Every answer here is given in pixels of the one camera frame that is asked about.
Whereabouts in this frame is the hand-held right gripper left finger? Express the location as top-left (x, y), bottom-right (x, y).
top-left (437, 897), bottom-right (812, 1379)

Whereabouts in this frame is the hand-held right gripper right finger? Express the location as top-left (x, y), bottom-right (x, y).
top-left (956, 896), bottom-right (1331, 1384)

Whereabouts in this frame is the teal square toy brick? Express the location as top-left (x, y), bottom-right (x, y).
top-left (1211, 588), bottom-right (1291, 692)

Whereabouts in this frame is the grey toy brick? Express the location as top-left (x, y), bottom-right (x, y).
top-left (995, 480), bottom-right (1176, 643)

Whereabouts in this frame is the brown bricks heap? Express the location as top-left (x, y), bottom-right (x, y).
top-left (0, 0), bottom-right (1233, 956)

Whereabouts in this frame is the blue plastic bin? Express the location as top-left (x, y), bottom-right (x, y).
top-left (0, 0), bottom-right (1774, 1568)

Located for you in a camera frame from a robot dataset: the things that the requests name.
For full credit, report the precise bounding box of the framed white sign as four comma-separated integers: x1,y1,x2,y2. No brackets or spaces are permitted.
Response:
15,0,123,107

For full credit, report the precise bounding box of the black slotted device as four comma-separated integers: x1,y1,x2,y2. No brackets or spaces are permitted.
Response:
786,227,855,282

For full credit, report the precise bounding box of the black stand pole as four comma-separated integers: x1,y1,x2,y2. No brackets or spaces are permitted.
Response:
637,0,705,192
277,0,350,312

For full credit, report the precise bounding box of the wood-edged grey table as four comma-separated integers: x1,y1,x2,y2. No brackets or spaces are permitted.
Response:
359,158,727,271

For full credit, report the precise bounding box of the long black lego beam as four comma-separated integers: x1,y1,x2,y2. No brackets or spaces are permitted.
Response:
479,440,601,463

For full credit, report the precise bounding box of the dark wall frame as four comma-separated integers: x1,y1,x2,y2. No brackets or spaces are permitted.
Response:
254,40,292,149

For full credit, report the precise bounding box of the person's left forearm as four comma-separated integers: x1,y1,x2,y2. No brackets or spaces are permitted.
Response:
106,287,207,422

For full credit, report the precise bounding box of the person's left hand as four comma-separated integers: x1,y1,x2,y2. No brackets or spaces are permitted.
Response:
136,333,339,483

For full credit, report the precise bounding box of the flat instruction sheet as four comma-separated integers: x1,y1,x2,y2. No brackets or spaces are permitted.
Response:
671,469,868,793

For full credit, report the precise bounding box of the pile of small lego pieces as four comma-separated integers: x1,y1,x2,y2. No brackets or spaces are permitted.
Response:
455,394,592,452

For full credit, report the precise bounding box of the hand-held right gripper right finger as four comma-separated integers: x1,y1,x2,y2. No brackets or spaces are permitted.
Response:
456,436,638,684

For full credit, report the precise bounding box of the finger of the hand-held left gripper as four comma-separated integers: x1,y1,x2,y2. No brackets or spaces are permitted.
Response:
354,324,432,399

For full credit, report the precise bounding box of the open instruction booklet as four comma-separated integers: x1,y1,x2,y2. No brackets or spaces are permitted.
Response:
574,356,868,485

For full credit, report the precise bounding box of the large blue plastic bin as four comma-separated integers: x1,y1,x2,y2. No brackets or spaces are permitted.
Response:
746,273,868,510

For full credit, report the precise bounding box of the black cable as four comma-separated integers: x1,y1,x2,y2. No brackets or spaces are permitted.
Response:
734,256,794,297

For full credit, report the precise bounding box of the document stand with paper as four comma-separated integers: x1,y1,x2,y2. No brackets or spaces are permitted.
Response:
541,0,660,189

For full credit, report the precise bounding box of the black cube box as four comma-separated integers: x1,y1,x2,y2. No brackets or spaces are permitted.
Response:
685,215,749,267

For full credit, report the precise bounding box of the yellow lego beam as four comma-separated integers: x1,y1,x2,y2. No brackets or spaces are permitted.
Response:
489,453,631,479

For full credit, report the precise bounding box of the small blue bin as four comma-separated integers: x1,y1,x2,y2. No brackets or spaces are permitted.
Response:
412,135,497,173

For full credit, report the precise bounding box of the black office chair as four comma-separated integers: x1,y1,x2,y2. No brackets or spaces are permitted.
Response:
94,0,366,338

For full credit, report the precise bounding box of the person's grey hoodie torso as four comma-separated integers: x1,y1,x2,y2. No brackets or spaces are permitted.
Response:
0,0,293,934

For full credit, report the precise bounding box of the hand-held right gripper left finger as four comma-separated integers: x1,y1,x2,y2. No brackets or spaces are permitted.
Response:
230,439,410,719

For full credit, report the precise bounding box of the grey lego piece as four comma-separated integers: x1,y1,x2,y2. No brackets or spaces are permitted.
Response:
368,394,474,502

----

● **ASSIGNMENT**: Within the data above, pick out all lines holding the word "that".

● **RESPONSE**:
Every answer here is given in pixels of the one camera frame that is asked about.
Located for you in a camera frame from a robot dataset: the things that the requests name.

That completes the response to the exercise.